Growing Markets for Cleaner Fuels
With 14 percent of the world’s known reserves, Qatar the third most gas-rich nation, after Russia and Iran. Qatar is the largest exporter of LNG in the World and most of it is exported in the form of LNG. Most of the natural gas it produces is exported in the form of LNG — the majority currently destined for China, India, Korea and Japan. Through 2012, Qatar will invest more than $90 billion in the gas sector, which will result in a tripling of LNG exports. Meanwhile, oil-production capacity is expected to reach 1.1 million bpd by 2010, after investments worth $5.5 billion in the Al-Shaheen field. Qatar’s crude oil exports are mainly directed to Asia (97 percent in 2006). Qatar’s reliance on crude oil is expected to decline as oil production is expected to peak around 2010.
The creation of a GCC-wide gas grid originating in Qatar remains a distinct possibility — and Saudi Arabia would be one of the main beneficiaries. The Dolphin undersea natural gas pipeline project is now operational and connects the gas networks of Oman, the UAE and Qatar. The second phase of the project involves increased volumes of piped gas to the UAE, whilst gas from Qatar to other GCC destinations is envisaged for the future — which could help solve the region’s gas supply problems in an environment of ever-increasing demand from the power-generation and other industries.
Infrastructure and Real Estate
Infrastructure projects will continue to be a blessing that creates domestic demand, as well as a curse that adds strain to the economy. The New Doha International Airport, for example, which will have the capacity to handle 50 million passengers by 2015, is currently in its first phase of development and will receive $2 billion of investment by 2009.

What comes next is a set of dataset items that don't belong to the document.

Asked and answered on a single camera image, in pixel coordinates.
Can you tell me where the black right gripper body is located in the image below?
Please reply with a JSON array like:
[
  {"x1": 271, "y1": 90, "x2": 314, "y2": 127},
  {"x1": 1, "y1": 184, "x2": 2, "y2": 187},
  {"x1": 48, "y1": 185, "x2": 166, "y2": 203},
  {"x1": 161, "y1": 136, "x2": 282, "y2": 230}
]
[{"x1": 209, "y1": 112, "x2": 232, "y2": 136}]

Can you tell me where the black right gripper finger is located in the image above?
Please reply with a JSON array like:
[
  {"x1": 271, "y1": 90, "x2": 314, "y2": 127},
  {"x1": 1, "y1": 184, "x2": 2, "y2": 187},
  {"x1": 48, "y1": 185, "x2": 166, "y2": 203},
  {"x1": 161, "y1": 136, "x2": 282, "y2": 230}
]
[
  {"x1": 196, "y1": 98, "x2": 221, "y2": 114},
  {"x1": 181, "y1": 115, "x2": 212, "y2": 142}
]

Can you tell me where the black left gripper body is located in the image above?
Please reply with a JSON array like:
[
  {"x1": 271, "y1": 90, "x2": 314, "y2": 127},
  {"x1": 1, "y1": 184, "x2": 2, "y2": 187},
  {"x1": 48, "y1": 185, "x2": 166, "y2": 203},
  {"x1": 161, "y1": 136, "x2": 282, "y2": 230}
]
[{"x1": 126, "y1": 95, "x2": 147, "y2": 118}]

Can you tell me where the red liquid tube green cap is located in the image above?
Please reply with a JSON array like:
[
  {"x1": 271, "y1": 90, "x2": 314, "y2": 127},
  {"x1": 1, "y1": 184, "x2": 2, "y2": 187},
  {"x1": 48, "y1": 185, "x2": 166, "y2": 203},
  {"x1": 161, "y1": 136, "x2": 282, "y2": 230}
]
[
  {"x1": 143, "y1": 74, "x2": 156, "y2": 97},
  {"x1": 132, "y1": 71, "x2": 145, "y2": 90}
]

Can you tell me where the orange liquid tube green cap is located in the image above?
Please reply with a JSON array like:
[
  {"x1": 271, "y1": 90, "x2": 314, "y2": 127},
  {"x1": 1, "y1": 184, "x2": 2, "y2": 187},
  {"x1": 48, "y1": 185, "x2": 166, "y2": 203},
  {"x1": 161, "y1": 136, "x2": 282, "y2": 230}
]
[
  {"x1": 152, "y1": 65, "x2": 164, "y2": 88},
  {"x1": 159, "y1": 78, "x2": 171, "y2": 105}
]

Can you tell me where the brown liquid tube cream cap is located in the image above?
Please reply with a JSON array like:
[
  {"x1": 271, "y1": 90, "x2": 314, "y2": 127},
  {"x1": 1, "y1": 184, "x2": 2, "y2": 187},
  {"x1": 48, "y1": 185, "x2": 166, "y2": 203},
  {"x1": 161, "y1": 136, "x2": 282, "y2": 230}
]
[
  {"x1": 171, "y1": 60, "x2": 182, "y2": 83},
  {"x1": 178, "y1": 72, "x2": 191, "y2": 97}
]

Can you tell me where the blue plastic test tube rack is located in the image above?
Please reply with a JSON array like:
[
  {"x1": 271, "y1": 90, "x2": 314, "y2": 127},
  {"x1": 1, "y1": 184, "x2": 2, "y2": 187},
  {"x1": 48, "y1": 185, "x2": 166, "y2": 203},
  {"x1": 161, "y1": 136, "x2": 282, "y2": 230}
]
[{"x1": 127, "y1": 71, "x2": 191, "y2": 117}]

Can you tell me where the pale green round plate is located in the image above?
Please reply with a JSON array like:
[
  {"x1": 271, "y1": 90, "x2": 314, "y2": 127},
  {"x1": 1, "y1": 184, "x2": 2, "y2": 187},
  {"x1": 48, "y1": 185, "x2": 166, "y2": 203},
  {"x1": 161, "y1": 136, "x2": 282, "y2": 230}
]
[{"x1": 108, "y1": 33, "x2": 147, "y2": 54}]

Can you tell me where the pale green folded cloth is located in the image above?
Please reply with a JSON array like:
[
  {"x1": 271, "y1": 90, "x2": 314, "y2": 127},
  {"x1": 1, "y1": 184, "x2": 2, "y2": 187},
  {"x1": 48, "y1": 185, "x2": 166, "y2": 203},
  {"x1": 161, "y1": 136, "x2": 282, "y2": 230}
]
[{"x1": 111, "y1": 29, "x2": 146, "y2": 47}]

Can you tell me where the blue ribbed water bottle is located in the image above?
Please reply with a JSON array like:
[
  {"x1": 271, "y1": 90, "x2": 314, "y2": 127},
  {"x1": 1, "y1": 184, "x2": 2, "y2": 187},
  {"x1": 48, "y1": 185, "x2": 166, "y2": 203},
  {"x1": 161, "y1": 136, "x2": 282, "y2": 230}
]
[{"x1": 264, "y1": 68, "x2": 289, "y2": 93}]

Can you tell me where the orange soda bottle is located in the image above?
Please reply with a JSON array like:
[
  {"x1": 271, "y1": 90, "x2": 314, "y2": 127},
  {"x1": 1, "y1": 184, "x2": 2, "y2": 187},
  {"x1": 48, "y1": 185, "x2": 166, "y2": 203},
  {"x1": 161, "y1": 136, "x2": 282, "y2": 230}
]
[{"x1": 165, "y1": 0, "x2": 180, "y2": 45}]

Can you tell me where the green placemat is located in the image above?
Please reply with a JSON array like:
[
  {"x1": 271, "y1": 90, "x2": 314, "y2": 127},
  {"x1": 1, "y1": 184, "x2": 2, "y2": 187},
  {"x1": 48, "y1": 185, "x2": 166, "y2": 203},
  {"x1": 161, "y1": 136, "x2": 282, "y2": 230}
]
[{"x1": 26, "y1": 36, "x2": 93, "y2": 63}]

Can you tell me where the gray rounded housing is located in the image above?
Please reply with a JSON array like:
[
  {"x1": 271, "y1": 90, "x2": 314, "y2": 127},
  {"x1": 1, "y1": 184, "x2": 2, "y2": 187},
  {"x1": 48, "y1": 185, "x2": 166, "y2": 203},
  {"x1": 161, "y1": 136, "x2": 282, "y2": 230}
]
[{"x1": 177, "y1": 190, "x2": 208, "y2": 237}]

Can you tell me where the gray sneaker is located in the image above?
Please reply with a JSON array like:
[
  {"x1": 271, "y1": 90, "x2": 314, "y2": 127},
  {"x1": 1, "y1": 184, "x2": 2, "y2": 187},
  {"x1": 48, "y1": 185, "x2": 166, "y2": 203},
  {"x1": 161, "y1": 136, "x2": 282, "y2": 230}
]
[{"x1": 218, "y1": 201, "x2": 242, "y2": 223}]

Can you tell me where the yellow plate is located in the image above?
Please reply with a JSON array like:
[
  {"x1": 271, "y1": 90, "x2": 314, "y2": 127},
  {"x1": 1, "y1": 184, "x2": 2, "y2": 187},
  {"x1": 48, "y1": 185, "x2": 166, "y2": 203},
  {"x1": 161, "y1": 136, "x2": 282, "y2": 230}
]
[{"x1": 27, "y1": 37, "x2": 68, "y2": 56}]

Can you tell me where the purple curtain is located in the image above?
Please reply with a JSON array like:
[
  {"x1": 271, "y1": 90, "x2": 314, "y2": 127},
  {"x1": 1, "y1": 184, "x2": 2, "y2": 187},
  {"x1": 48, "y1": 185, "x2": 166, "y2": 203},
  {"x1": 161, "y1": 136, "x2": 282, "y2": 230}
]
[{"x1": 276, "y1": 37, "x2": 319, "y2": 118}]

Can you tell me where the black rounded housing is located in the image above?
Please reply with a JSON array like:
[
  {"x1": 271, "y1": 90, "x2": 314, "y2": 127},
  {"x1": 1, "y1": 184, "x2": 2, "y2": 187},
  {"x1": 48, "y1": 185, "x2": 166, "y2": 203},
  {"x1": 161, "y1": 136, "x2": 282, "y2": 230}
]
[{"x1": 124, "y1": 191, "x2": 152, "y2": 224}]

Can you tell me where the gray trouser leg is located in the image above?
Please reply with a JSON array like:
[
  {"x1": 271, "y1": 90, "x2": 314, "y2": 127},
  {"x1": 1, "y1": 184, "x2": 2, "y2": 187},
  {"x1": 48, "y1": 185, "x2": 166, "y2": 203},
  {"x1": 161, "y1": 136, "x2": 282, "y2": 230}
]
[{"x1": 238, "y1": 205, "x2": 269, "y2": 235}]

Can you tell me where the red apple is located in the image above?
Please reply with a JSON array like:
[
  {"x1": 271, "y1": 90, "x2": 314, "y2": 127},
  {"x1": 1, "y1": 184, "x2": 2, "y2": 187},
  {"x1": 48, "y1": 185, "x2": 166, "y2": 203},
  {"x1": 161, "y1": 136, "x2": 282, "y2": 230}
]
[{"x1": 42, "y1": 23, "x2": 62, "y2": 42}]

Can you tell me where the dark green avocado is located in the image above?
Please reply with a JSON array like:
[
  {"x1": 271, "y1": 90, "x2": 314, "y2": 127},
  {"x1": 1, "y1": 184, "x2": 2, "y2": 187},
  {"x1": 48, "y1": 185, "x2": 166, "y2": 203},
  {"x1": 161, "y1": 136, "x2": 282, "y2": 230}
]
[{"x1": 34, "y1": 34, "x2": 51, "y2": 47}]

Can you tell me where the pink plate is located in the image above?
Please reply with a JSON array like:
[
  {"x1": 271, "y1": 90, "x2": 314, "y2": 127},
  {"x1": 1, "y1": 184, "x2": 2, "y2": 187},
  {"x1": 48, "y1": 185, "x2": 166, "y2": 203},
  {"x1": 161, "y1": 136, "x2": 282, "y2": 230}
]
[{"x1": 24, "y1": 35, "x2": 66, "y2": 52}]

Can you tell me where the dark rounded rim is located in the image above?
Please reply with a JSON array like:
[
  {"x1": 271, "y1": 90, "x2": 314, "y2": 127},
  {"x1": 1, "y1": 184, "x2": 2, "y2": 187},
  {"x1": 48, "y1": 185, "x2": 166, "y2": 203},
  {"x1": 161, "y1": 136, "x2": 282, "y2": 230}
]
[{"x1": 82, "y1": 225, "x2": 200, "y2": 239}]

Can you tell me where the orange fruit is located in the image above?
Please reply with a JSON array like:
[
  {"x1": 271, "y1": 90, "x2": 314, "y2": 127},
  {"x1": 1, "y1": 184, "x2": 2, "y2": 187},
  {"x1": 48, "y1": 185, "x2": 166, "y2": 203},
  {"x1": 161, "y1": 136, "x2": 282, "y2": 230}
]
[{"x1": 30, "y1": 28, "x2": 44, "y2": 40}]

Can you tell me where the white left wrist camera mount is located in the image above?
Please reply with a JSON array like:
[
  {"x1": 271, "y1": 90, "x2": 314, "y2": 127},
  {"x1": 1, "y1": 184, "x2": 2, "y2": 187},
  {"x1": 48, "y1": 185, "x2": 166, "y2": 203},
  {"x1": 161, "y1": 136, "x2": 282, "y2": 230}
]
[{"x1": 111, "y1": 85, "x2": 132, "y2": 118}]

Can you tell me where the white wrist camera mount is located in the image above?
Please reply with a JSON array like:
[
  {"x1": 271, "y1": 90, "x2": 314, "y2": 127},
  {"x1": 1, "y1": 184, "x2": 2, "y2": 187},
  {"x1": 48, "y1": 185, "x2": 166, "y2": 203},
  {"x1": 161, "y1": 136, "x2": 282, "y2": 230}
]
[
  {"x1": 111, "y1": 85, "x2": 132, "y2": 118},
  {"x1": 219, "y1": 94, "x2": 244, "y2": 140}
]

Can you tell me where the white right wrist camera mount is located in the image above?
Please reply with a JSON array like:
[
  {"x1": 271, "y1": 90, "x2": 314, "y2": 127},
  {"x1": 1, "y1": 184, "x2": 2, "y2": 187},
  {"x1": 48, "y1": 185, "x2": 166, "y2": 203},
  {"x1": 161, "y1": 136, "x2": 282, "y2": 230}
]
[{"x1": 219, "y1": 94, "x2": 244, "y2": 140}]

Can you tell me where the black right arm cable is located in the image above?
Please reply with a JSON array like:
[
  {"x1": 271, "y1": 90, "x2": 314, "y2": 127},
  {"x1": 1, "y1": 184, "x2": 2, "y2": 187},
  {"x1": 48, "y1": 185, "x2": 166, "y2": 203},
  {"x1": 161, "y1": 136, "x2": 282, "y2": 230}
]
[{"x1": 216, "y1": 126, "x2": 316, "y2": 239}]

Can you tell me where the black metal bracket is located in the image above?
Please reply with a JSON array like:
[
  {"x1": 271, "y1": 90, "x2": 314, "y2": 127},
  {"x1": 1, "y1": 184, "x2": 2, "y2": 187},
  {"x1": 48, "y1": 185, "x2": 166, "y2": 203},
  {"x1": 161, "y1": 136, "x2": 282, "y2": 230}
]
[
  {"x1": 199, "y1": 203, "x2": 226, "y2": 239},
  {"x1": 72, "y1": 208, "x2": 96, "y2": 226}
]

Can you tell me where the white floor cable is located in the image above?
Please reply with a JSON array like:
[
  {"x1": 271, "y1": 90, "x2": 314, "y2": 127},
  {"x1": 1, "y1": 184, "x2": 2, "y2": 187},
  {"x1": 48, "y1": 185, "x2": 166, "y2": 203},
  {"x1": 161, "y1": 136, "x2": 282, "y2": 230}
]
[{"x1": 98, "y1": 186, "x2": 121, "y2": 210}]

Qatar also continues to expand its capacity to generate power and 2008 will see the completion of IPP-2, adding 2,000 MW of power at a cost of $2 billion.
By 2010, Qatar hotel-room availability in the luxury sector is set to exceed 8,500 rooms.

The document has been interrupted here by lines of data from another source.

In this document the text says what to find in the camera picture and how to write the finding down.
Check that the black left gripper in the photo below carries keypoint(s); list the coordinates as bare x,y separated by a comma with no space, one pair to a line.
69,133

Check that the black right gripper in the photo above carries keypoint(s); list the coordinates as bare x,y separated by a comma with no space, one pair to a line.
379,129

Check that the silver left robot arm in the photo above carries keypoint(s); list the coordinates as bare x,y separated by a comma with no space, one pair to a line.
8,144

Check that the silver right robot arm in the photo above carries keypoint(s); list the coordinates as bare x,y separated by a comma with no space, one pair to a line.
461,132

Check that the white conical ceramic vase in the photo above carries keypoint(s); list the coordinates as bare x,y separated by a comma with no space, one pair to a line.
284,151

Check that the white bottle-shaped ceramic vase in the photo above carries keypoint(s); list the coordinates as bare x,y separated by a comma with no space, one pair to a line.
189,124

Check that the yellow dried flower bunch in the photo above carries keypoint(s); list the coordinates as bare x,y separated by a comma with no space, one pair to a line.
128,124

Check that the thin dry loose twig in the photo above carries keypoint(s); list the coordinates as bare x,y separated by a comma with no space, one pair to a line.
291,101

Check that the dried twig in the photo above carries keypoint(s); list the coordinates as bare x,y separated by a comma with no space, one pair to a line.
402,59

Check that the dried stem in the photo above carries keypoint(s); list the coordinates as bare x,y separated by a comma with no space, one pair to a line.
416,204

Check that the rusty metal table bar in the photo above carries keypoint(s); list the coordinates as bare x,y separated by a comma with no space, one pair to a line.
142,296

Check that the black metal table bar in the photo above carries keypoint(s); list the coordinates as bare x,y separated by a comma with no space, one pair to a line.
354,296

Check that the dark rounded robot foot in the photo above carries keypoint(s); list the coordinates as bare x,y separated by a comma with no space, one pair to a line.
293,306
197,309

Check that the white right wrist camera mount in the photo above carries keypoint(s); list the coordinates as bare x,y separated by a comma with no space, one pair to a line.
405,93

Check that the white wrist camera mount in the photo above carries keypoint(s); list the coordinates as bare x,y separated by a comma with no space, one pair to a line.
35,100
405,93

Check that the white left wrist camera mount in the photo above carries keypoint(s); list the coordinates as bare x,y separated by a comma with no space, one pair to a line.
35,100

Saudi investments in the real estate sector currently amount to an estimated $1.1 billion. Construction on the first of these, the $2.7 billion Pearl-Qatar project, began in 2004 — and on completion in 2009, it will offer luxury accommodation for 40,000 international residents, as well as schools, shops, restaurants and several marinas.
Work on a larger project has also started: the $6 billion Lusail development will eventually house around 200,000 people. Finally, work on Al Khor multi-residential scheme is also underway, with an estimated total project cost of $5 billion.
Sovereign Wealth
The Qatar Investment Authority (QIA) has invested assets of $65 billion. Besides the recent acquisition in Credit Suisse (less than 3 percent), QIA has acquired a near-10 percent holding in the Nordic Exchange OMX, almost 24 percent of the London Stock Exchange and 5 percent in Singapore’s Raffles Medical Group. It also made a joint-investment with Dubai International Capital to secure a 3.12 percent stake in EADS.
In the UK, investments include the acquisition of four leading chains of nursing homes for approximately $5 billion. QIA also has a 50 percent shareholding in the Qatar National Bank and owns 50 percent of Qatar Telecom.